> What is expected
Search the material for the string "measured" and reply with how many lines contain it, nothing else.
BEGIN Dataset content
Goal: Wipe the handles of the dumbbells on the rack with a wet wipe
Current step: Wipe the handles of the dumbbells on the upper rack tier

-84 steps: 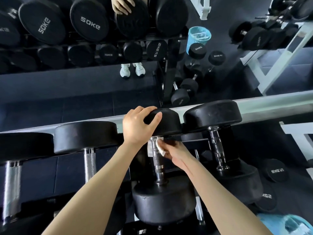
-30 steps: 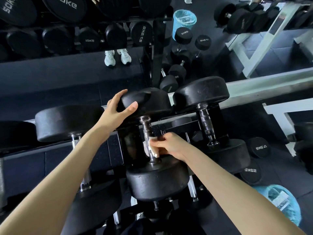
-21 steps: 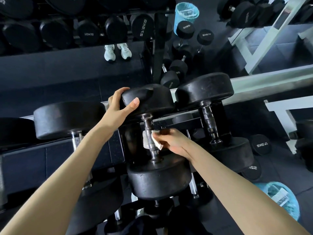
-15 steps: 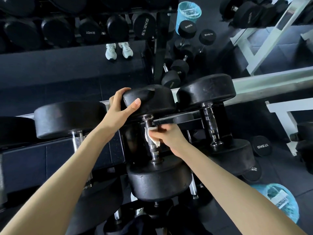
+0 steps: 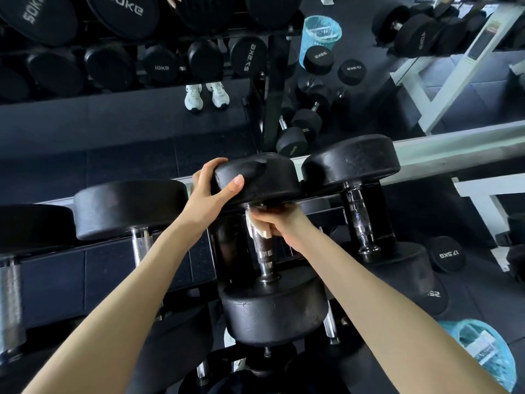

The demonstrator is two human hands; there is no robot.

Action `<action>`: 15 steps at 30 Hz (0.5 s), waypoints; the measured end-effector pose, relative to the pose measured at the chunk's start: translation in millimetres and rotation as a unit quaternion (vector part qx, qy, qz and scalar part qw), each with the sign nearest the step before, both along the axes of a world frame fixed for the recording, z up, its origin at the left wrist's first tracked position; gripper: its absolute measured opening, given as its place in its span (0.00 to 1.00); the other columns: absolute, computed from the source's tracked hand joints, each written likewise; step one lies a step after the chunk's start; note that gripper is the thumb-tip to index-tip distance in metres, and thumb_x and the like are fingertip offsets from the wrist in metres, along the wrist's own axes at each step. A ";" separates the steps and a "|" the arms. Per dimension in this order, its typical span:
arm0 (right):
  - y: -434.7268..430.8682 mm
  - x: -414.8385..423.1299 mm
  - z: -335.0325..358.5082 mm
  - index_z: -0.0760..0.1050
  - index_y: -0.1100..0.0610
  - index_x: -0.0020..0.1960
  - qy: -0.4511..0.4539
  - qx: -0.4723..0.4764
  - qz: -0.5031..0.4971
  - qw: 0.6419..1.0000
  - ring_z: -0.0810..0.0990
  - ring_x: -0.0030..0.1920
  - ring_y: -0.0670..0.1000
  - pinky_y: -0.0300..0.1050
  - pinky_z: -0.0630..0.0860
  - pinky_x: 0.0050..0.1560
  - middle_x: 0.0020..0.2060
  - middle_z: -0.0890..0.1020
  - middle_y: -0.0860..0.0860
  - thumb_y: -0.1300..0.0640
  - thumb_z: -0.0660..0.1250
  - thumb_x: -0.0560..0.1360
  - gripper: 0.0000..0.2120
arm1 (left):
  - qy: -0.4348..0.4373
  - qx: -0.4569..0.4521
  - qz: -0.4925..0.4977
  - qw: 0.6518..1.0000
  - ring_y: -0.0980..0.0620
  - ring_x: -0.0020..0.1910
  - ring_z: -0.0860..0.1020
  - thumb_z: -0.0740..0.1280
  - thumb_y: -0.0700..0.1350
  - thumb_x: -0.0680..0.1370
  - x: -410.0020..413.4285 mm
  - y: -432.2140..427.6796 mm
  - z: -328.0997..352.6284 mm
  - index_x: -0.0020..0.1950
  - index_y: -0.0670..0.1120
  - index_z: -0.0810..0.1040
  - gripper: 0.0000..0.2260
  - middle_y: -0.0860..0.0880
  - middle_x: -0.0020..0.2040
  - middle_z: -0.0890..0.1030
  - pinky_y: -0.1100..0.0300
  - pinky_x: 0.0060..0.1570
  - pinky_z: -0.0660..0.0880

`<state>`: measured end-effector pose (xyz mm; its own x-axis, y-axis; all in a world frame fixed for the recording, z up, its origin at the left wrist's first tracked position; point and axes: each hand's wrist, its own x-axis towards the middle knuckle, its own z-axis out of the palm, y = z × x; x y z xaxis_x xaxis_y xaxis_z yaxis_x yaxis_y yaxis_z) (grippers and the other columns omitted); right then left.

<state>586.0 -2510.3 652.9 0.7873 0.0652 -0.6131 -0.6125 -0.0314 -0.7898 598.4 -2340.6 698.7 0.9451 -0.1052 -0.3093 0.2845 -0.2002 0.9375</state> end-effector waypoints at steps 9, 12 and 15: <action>7.9 -21.2 5.8 0.72 0.61 0.32 -0.079 -0.085 0.025 0.993 0.69 0.24 0.41 0.35 0.68 0.35 0.22 0.72 0.47 0.58 0.71 0.72 0.13 | 0.015 -0.003 0.019 1.000 0.50 0.67 0.66 0.68 0.59 0.73 0.7 -0.6 1.1 0.64 0.63 0.67 0.21 0.52 0.68 0.63 0.51 0.67 0.68; 10.1 -35.3 8.0 0.72 0.59 0.34 -0.109 -0.225 0.071 0.966 0.76 0.34 0.44 0.33 0.71 0.38 0.30 0.78 0.49 0.56 0.72 0.70 0.12 | 0.022 -0.002 0.019 1.000 0.50 0.66 0.67 0.67 0.58 0.74 0.7 -0.8 2.4 0.65 0.62 0.67 0.21 0.53 0.68 0.63 0.57 0.62 0.69; 8.0 -45.2 11.1 0.74 0.61 0.35 -0.119 -0.325 0.152 0.926 0.80 0.41 0.51 0.38 0.71 0.40 0.33 0.78 0.53 0.51 0.72 0.70 0.15 | 0.027 0.004 0.020 0.999 0.50 0.66 0.68 0.67 0.58 0.74 -0.7 -1.1 3.8 0.66 0.61 0.67 0.22 0.53 0.68 0.63 0.58 0.60 0.68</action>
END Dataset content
> Written response
2